A la industria cinematográfica estadounidense nunca le ha importado Europa ni la Historia ni la verdad, y mucho menos combinadas, esto es, la historia europea o la verdad histórica. Por eso Elizabeth Taylor deja que se le transparenten bajo el peplo unos sujetadores despampanantes, y por eso también los conductores de cuadrigas lucen en su muñeca un buen reloj digital, ya que un romano que se precie –un romano de Hollywood– debe tener el tiempo controlado y saber exactamente cuándo va a morir o cuándo llegan los bárbaros. Si nos fijamos con detenimiento en “Espartaco”, seguro que vemos a Kirk Douglas zampándose una sólida hamburguesa, cogiendo calorías para luchar contra los malos. Lo importante, entonces, es otra cosa diferente. Lo importante es que haya unos caracteres definidos, que encarnen unos estereotipos fácilmente reconocibles y adaptables en cada momento a la verdad que se quiere presentar. En general, todas estas películas (no es éste el instante ni el lugar de detallarlo) cabe situarlas en coyunturas histórico-políticas muy concretas y delicadas, y –con independencia de los logros técnicos y artísticos que quieran señalarse en ellas, que también los hay– funcionan como elementos de propaganda inmejorables.

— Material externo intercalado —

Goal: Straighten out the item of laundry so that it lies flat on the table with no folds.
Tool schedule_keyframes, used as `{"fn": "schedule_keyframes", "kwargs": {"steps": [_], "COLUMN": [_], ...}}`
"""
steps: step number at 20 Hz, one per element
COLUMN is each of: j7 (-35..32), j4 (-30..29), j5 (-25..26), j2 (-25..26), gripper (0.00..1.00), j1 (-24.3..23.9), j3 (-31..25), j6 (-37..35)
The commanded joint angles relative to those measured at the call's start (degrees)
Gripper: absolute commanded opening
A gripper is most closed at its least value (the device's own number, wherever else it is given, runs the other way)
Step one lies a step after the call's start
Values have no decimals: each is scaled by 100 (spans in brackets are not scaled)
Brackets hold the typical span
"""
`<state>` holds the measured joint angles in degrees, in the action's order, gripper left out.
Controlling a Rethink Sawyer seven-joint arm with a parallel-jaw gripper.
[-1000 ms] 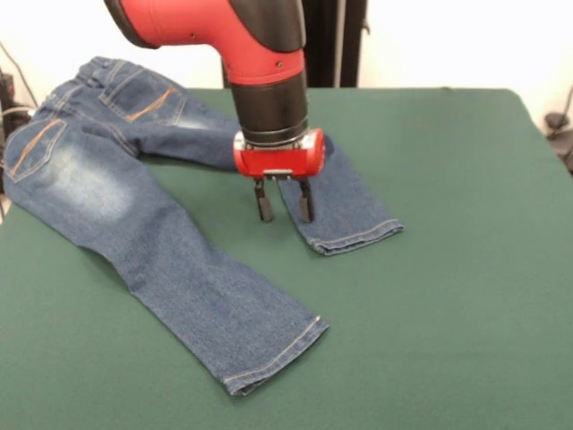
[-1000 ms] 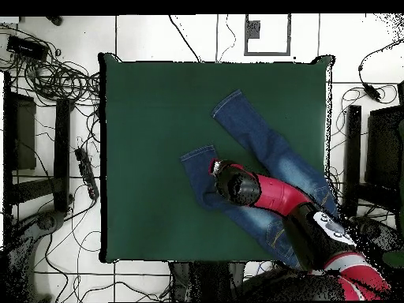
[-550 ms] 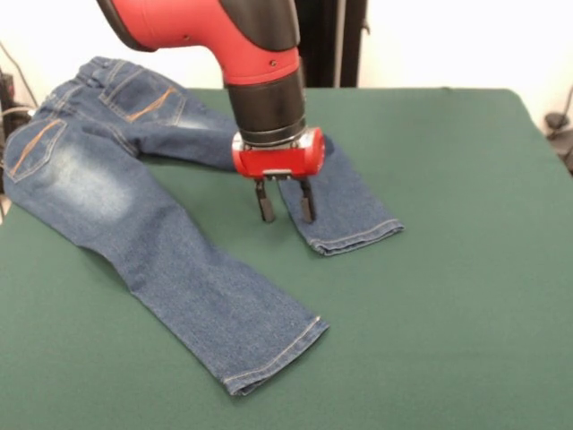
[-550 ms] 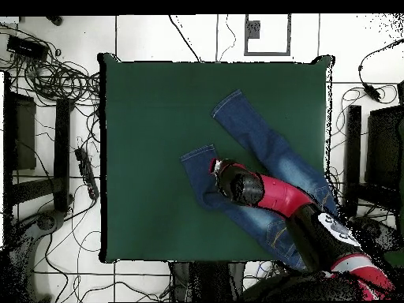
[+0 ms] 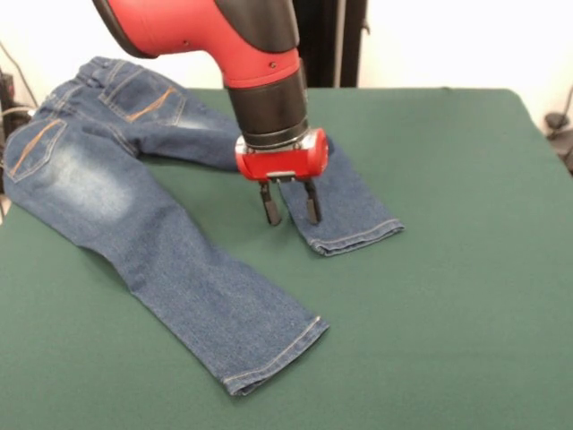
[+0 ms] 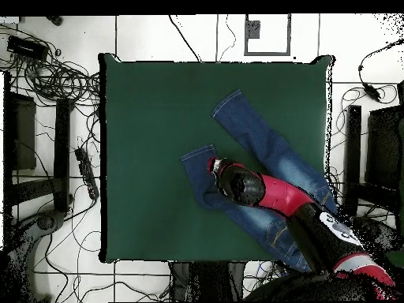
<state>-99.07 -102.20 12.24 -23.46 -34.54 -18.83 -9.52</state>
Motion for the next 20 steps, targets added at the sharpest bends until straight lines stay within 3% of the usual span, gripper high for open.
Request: {"fn": "schedule_keyframes", "kwargs": {"steps": [1,6,10,12,20], "j7": [-265,-350,-496,-566,-476], "j4": [456,1061,1513,1665,1579], "j5": [-148,-368,-292,-274,-346], "j2": [930,1138,1414,1510,1582], "gripper": [100,100,100,100,100], "j1": [726,1314,1683,1772,1583], "j3": [-191,559,980,1073,910], "j6": [-1141,-2916,-3644,-3847,-3558]}}
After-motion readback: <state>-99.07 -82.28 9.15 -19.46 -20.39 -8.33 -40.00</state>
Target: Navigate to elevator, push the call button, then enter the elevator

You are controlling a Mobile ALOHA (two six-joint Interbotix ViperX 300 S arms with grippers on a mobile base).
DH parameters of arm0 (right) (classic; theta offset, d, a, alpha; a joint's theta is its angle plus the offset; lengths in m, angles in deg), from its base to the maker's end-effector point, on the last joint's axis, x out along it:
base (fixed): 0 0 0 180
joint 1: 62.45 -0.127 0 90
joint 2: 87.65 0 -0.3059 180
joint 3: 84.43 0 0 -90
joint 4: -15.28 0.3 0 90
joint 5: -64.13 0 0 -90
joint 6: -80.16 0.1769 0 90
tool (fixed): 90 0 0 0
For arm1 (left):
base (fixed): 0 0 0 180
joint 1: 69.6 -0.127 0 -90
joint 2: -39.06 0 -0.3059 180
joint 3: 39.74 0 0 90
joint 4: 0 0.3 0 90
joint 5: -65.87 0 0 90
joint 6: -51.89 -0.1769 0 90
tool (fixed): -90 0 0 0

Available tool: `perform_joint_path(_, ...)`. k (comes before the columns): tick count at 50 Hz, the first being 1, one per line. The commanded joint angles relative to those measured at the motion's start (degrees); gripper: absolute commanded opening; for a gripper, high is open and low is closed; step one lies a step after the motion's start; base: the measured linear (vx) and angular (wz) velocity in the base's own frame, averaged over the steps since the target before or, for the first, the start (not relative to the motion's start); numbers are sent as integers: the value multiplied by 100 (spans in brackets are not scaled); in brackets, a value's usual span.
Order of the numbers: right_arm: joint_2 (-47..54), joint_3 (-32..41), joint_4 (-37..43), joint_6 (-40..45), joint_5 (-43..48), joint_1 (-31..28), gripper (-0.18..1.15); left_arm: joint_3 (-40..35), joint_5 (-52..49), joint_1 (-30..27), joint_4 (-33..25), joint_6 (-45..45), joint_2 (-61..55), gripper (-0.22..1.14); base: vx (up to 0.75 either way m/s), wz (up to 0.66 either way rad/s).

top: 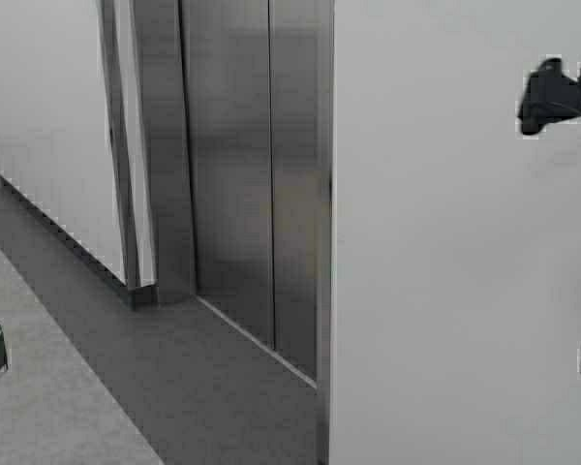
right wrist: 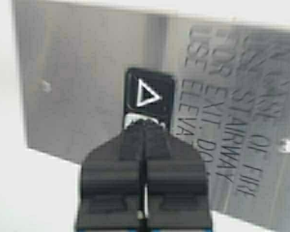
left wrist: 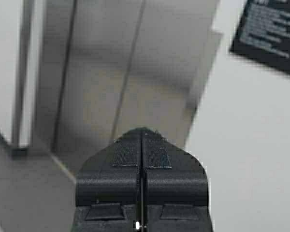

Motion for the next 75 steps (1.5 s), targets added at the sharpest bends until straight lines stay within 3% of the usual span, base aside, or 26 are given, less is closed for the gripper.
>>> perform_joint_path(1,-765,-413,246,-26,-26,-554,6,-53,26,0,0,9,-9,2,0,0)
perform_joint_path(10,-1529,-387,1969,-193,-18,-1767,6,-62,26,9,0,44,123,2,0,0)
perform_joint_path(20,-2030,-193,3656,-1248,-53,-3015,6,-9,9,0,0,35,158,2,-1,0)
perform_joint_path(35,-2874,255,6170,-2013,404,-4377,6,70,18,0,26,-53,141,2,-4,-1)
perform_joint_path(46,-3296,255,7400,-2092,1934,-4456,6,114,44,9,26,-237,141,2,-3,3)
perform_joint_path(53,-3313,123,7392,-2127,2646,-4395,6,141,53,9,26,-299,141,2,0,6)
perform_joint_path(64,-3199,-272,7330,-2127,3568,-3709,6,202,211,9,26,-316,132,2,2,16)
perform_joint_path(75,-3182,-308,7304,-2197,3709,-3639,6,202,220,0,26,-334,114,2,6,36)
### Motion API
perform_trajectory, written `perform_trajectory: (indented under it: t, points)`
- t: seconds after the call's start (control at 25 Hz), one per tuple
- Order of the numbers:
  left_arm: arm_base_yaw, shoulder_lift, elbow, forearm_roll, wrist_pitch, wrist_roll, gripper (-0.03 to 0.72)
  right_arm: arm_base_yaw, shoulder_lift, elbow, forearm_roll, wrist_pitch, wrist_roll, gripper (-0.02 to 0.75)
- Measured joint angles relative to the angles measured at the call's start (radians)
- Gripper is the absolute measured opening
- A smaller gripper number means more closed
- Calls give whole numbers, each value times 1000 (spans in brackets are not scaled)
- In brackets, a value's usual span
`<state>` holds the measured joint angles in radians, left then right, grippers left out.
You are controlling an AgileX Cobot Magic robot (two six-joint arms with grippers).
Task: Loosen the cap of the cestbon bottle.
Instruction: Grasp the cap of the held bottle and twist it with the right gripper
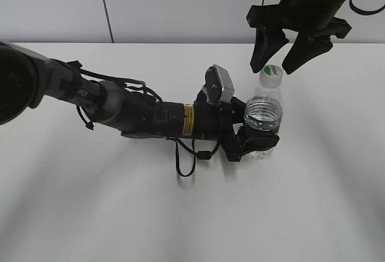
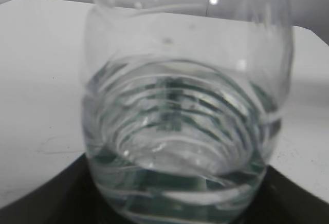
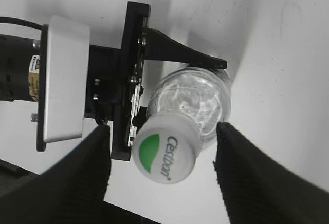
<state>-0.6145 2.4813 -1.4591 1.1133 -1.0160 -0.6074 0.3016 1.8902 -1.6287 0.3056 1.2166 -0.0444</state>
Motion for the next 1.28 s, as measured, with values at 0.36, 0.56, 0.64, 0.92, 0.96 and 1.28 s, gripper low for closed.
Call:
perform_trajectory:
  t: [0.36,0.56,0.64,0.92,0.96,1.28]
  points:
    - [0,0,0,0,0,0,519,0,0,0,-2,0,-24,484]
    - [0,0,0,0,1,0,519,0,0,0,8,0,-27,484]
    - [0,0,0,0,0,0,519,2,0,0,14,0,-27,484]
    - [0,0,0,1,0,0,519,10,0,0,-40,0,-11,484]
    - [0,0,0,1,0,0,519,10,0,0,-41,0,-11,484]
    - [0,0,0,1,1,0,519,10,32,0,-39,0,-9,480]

Sin embargo, no todo el cine de la Antigüedad es ese cine –que por otra parte, no nos parece desdeñable en absoluto. Un aspecto interesante de otras películas que acogen estos temas es precisamente el de la pervivencia de lo clásico en el presente, la reelaboración de contenidos relativos a la Historia Antigua con un óptica renovada. Películas en que lo histórico pasa necesariamente por lo intelectual, trascendiendo lo meramente narrativo; porque la Historia se salda siempre, finalmente, con un planteamiento de ideas. En ese sentido, por ejemplo, puede decir más sobre la Antigüedad esa primera escena, terrible, de la “Roma” de Federico Fellini, en que los mosaicos subterráneos se desvanecen al contacto con el aire decadente de la contemporaneidad (magistral metáfora del contraste de tiempos y culturas), que una exposición mediocre –o hasta brillante– de hechos históricos tergiversados. Ideales profundamente clásicos como el homérico del viaje, con todas sus connotaciones filosóficas de búsqueda y realización del ideal de Hombre en la Antigüedad, sobreviven con actualidad pasmosa en “La mirada de Ulises” de Theo Angelopoulos, desarrollada con la Grecia convulsa de finales del siglo XX como fondo.
Sea cual sea la opción disponible, y con la crítica activada, el cine constituye en nuestro tiempo una experiencia indispensable de acercamiento al hecho histórico. La Antigüedad se acerca hasta nosotros en imágenes inolvidables, nos ofrece su secreto sólo con que nos detengamos a mirar. Tomémoslo.